Fecal Calprotectin (FC) is a non-invasive laboratory marker used in gastroenterology to assess inflammation within the gastrointestinal tract. This simple stool test is an important tool for initial evaluation when doctors suspect an inflammatory condition. Its primary purpose is to help distinguish between Inflammatory Bowel Diseases (IBD), such as Crohn’s disease and Ulcerative Colitis, and non-inflammatory conditions like Irritable Bowel Syndrome (IBS). By providing an objective measure of intestinal inflammation, FC helps guide the decision about whether a patient requires further invasive testing, such as a colonoscopy.

The Function of Calprotectin

Calprotectin is a protein released primarily by neutrophils, a type of white blood cell and a first responder to inflammation. These immune cells contain large amounts of calprotectin. When the lining of the gut becomes inflamed, such as in Crohn’s disease, neutrophils migrate to the site of injury as part of the immune response.

As these neutrophils fight inflammation and eventually die, they release their contents, including calprotectin, into the intestinal lumen. This protein is remarkably stable and resistant to degradation in the gut, meaning it can be easily measured in a stool sample. A high level of Fecal Calprotectin correlates directly with the presence and intensity of active inflammation in the intestinal wall.

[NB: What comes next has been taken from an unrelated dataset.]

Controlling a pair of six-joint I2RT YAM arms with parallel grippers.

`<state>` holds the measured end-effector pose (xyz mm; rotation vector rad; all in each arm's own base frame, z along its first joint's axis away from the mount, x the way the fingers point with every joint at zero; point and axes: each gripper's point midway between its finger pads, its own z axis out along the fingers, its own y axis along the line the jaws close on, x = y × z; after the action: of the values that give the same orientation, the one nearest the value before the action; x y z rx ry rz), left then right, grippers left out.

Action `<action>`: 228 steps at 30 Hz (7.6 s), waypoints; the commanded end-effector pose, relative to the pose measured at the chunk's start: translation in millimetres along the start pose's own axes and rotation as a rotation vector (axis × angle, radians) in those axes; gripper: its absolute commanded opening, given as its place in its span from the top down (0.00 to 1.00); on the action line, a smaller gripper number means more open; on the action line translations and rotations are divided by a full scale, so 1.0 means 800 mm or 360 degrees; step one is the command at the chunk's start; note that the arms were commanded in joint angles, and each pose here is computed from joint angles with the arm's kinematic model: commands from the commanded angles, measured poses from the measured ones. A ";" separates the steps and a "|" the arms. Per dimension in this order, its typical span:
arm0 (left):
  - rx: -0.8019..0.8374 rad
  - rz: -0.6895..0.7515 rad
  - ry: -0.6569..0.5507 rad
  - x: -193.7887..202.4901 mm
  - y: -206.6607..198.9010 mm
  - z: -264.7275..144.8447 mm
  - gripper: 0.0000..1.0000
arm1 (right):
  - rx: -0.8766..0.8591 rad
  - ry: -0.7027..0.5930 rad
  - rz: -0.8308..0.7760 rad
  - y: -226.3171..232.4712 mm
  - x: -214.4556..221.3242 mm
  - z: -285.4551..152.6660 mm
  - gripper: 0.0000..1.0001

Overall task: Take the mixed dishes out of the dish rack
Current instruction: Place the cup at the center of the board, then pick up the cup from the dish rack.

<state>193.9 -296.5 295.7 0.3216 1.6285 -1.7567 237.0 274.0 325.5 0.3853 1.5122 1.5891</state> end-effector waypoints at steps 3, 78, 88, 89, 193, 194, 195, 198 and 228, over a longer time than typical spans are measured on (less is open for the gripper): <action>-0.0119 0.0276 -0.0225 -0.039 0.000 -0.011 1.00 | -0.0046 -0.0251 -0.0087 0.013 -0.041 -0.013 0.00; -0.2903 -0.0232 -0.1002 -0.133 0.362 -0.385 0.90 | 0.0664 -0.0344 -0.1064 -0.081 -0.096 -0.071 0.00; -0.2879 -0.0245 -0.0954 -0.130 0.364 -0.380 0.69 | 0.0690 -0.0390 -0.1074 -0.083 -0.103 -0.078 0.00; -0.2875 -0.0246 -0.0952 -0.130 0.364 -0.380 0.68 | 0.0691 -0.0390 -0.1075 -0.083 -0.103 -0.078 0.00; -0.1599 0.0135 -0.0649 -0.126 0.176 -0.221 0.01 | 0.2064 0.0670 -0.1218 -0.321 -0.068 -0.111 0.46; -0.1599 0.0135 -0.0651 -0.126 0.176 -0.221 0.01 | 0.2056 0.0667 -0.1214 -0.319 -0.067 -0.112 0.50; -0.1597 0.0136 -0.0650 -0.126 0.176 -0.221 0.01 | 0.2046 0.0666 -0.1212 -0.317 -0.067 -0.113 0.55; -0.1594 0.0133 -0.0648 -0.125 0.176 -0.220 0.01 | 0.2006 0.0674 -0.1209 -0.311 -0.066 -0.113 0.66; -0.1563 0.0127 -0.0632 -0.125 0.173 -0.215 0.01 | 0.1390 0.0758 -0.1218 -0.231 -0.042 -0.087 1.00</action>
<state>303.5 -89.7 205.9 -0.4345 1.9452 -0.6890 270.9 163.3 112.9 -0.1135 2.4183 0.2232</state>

This mechanism explains why the test is useful in differentiating Crohn’s disease from functional disorders like IBS. Conditions such as IBS are not characterized by the migration of large numbers of neutrophils to the gut lining, so they do not cause a significant elevation in FC levels. Calprotectin acts as a quantitative marker for the degree of mucosal inflammation, which is a hallmark of IBD.

Numerical Cutoffs for Active Disease

The interpretation of Fecal Calprotectin results relies on established numerical cutoffs, measured in micrograms per gram of stool (µg/g). A low FC level, typically less than 50 µg/g, suggests the patient’s symptoms are likely due to a non-inflammatory disorder, such as IBS. Levels in this low range also strongly suggest that a patient with established Crohn’s disease is in clinical remission. The diagnosis of IBD is highly unlikely with a result below this threshold.

An intermediate, or “gray zone,” is often defined as a result between 50 µg/g and 200 µg/g or 250 µg/g. Results in this range are difficult to interpret and require caution. They could indicate very mild inflammation, a transient intestinal infection, or inflammation caused by non-steroidal anti-inflammatory drugs (NSAIDs). Doctors often correlate these intermediate levels with the patient’s symptoms and other blood test results, sometimes requiring a repeat test to monitor the trend.

The threshold for a result strongly suggestive of active inflammatory disease, such as Crohn’s, is typically set higher than 200 µg/g or 250 µg/g. Levels above this mark are highly correlated with endoscopically visible inflammation. These results usually prompt the doctor to recommend an invasive investigation, like a colonoscopy, for confirmation. A cutoff of 250 µg/g, for example, has been associated with the presence of large ulcers in Crohn’s disease.

No single cutoff is universally perfect due to variations in laboratory testing methods and patient populations. Some studies suggest that a threshold of 150 µg/g is strongly indicative of endoscopically active disease. Conversely, for inflammation located only in the small bowel, the optimal cutoff for maximum accuracy can be higher, sometimes exceeding 265 µg/g. The higher the FC level, the more likely it is that significant mucosal inflammation is present.

Using Calprotectin to Monitor Crohn’s

Once Crohn’s disease is diagnosed, Fecal Calprotectin shifts from a diagnostic tool to a longitudinal monitoring instrument. The test is used repeatedly to assess disease activity and treatment efficacy, offering a less invasive alternative to repeated endoscopies. A goal of Crohn’s therapy is achieving mucosal healing, and a significant drop in FC levels reliably indicates this healing.

The FC level can effectively predict the likelihood of a future relapse in asymptomatic patients. Patients with elevated FC levels have a significantly higher probability of experiencing a clinical flare-up compared to those with consistently low levels. Regular monitoring can facilitate an early treatment adjustment before symptoms become severe.

Normalizing the FC level after diagnosis is associated with a significantly reduced risk of disease progression, including fewer hospitalizations and surgeries. The marker is considered superior to symptom-based scoring systems and some blood markers, like C-reactive protein, for accurately reflecting the degree of inflammation in the gut. This ability to track subclinical inflammation makes FC a foundational part of the modern “treat-to-target” approach in Crohn’s management.